The program operates under the auspices of the Bangor Police Department and Big Brothers Big Sisters of Eastern Maine.
Last week, nine children, ages 8 to 12 and all on the waiting list for a mentor through the Big Brothers Big Sisters program, walked a little bit in the shoes of the police, from covering crime to community service.
“It lets them see us in a different light,” Worcester said about the program that let the children interact with police in a more informal way, including going to the Pirate’s Cove Adventure miniature golf course in Bar Harbor.
The program focuses on children who need some additional positive role models in their lives, organizers said.
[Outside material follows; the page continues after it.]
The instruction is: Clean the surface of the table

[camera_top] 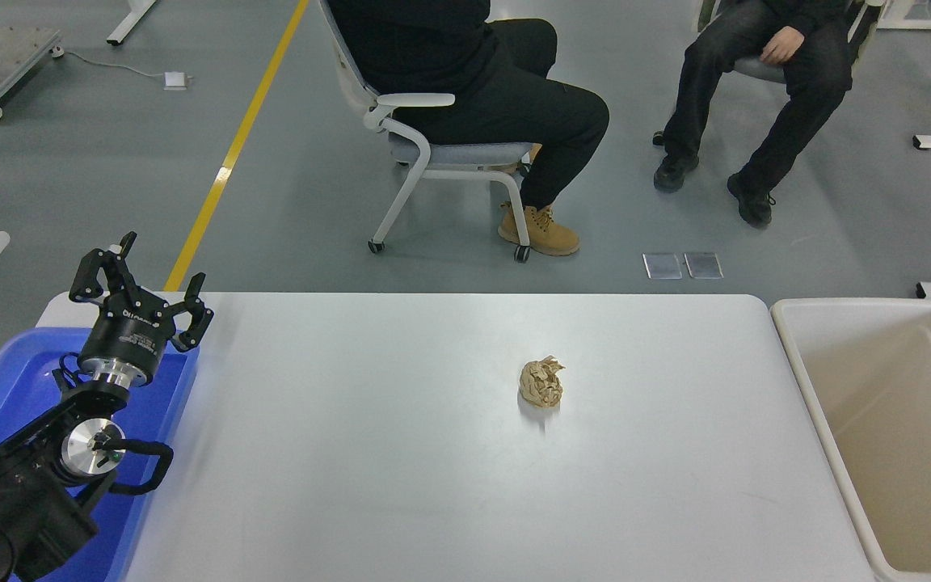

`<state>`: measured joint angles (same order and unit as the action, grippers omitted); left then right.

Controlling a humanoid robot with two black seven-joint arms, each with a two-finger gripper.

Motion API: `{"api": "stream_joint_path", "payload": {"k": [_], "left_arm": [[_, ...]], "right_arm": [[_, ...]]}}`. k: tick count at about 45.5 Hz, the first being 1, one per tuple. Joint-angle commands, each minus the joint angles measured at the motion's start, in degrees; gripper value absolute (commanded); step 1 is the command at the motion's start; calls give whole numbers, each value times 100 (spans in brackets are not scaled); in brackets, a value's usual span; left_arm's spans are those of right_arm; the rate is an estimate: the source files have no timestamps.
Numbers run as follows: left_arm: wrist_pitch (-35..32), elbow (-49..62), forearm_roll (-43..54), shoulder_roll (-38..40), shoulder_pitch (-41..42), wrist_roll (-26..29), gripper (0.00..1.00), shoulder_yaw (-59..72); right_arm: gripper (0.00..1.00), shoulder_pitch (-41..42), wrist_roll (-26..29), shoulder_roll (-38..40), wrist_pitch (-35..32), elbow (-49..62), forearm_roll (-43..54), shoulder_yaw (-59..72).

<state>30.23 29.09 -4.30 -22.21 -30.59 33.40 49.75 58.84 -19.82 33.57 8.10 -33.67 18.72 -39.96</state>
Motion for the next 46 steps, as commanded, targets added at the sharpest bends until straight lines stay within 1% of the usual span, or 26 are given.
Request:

Some come from single-parent homes or broken families. Others have parents who want to expose their children to positive influences.
In Brandon’s case, his mother died in February 2003 of alcohol and methadone poisoning, Parker said. The boy hasn’t seen his father in three years.
He’s a good kid and considerate of others, his grandmother said. Still, she is worried that without the additional role models Brandon might succumb to bad influences.
That’s where a big brother would come in, said Stacey Coventry, who is working with Big Brothers Big Sisters as part of the AmeriCorps Vista program.
“A friend sometimes can be more influential than a parent can,” she said Friday.
Brandon has been on the Big Brothers list for three years, so Parker welcomed the offer for her grandson to participate in the Kids ‘N Kops program.
This week likely will leave lasting memories and good impressions for the boy, who starts sixth grade at the James F. Doughty School this fall.
During the week, Worcester and Detective Chris Stevens managed to pack in a lot, from tours of police, fire and military facilities to investigations of a mock burglary of a school to actual speeding enforcement. Officers stopped speeders and had the children give the drivers a warning, including one man who was stopped for doing 45 mph in a 25-mph zone.
“So I’m like, ‘OK, slow down next time, and here’s your warning,'” Brandon said.
There was another side that the detectives wanted to get across to the kids – that police work isn’t always about crime and catching bad guys. Police officers have worked hand in hand with charitable agencies, such as the Special Olympics.
On Thursday, the group visited the Elizabeth Levinson Center where they talked and read to children with severe or profound mental retardation. Community service is one of the program’s ideas that Brandon’s grandmother hoped would resonate with the boy.
“It teaches him that you can help other people and that it really feels good doing it,” she said.
Brandon, who drew pictures and read to the other children, agreed.
“I got a really good feeling,” he said.